Même cause, même effet pour l’adoption de la loi de finances pour 2025 avec l’adoption d’une loi de finances spéciale au contenu étoffé qui permettait également de recourir à l’emprunt pour financer les dépenses de l’État et de la sécurité sociale.

La démonstration a été faite que ces textes peuvent s’adapter et permettent d’accompagner l’adoption de la loi de finances de l’année – éventuellement, par la confiscation du pouvoir budgétaire du Parlement si ce texte venait à être adopté par ordonnance – comme l’idée a pu être émise il y a quelques semaines. Ce qui est certain c’est qu’un scénario à la Shutdown n’est pas possible en France.

Et ensuite ? Faut-il comme la présidente Braun-Pivet l’envisage, modifier les règles d’examen du texte financier ? Il est notamment proposé de soumettre les textes financiers au « temps législatif programmé » qui permet de fixer une durée de débat maximale par thématique financière, avec l’idée que les amendements présentés, ne puissent être discutés au-delà du temps imparti.

Autre proposition : mettre un terme à la discussion actuellement organisée en distinguant les volets recettes et dépenses alors que ce deuxième volet ne peut être discuté qu’après que celui consacré aux recettes ait été adopté par le Parlement.

Il est également proposé de renforcer le rôle des commissions avec l’idée que le texte débattu en hémicycle soit celui issu des travaux en commissions ; alors qu’en l’état, c’est le projet initial du Gouvernement qui est soumis aux parlementaires. On peut imaginer à ce sujet, le gain de temps qui pourrait en résulter.

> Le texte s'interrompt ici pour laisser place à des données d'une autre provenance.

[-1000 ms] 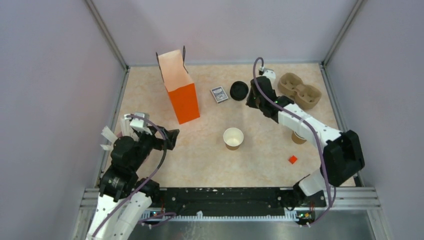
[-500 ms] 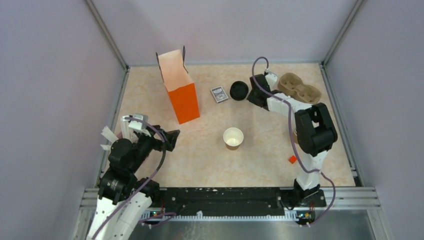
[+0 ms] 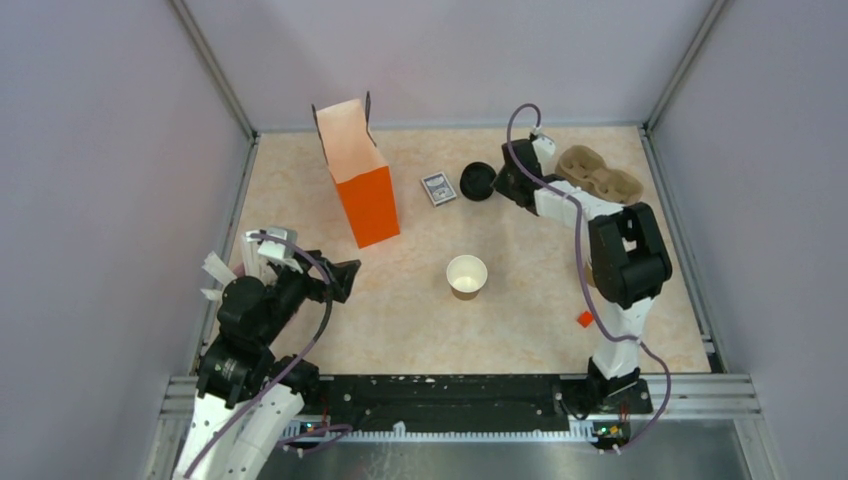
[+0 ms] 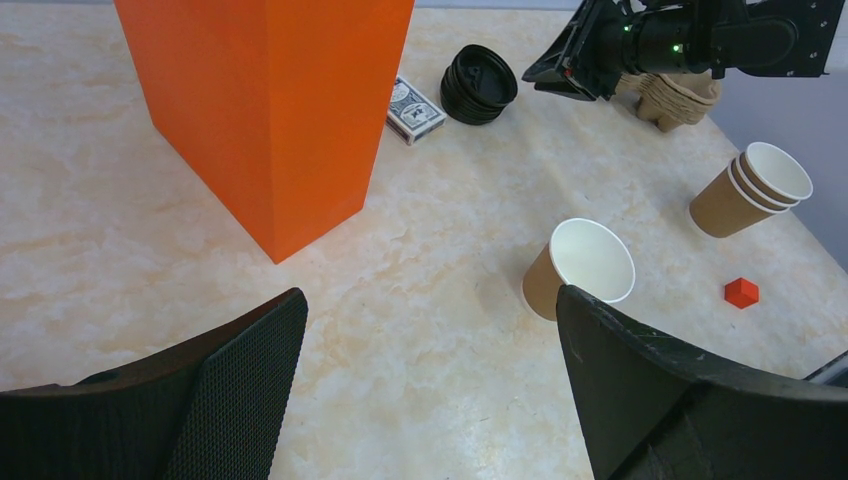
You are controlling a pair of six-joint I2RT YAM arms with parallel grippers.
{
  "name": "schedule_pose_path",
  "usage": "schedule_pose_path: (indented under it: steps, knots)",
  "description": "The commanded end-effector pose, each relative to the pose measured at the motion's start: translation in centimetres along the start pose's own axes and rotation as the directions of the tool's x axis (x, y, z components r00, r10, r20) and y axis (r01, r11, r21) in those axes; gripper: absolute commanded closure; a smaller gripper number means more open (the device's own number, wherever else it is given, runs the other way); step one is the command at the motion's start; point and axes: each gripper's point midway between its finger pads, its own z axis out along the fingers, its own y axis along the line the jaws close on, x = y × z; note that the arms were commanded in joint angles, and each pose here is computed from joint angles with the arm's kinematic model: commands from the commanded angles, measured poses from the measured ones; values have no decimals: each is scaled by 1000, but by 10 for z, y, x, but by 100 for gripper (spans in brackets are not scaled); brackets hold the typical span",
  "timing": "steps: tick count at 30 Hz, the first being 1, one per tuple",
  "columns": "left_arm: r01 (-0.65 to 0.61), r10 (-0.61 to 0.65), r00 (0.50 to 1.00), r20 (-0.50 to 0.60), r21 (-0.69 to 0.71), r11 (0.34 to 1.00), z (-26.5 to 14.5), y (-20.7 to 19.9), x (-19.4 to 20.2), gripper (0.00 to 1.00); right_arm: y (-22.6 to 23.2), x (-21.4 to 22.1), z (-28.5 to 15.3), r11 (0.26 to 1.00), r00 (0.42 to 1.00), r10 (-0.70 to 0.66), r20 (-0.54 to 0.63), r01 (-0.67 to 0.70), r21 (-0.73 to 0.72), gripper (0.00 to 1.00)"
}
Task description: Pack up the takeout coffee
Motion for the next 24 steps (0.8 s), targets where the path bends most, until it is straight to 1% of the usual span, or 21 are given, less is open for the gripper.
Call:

On le comprend, il y a matière à améliorer le cadre juridique d’adoption des lois de finances. Mais rappelons qu’en 2018, une proposition de loi constitutionnelle visait à réduire le délai d’examen des projets de loi de finances de 70 à 50 jours. Cette proposition avait été faite avec l’idée de rationaliser et d’accélérer le processus budgétaire et de reporter le travail parlementaire sur un contrôle a posteriori plus approfondi.

Ce délai était en particulier jugé trop long et insuffisamment optimisé, avec une concentration des débats ne permettant pas de garantir un contrôle parlementaire plus efficace. Cette proposition s’inscrit ainsi dans un débat plus large sur l’équilibre des pouvoirs entre le Parlement et l’exécutif dans un régime parlementaire et sur la conception même du rôle des institutions.

La discussion ne peut donc se limiter au seul examen des projets de lois de finances initiales mais doit être étendue à la capacité du Parlement à exercer un contrôle efficace a posteriori.

Donc améliorer le cadre d’adoption des lois de finances initiale, oui mais à la condition que le sujet soit étendu à toutes les catégories de lois de finances et plus largement encore, à l’ensemble des lois financières.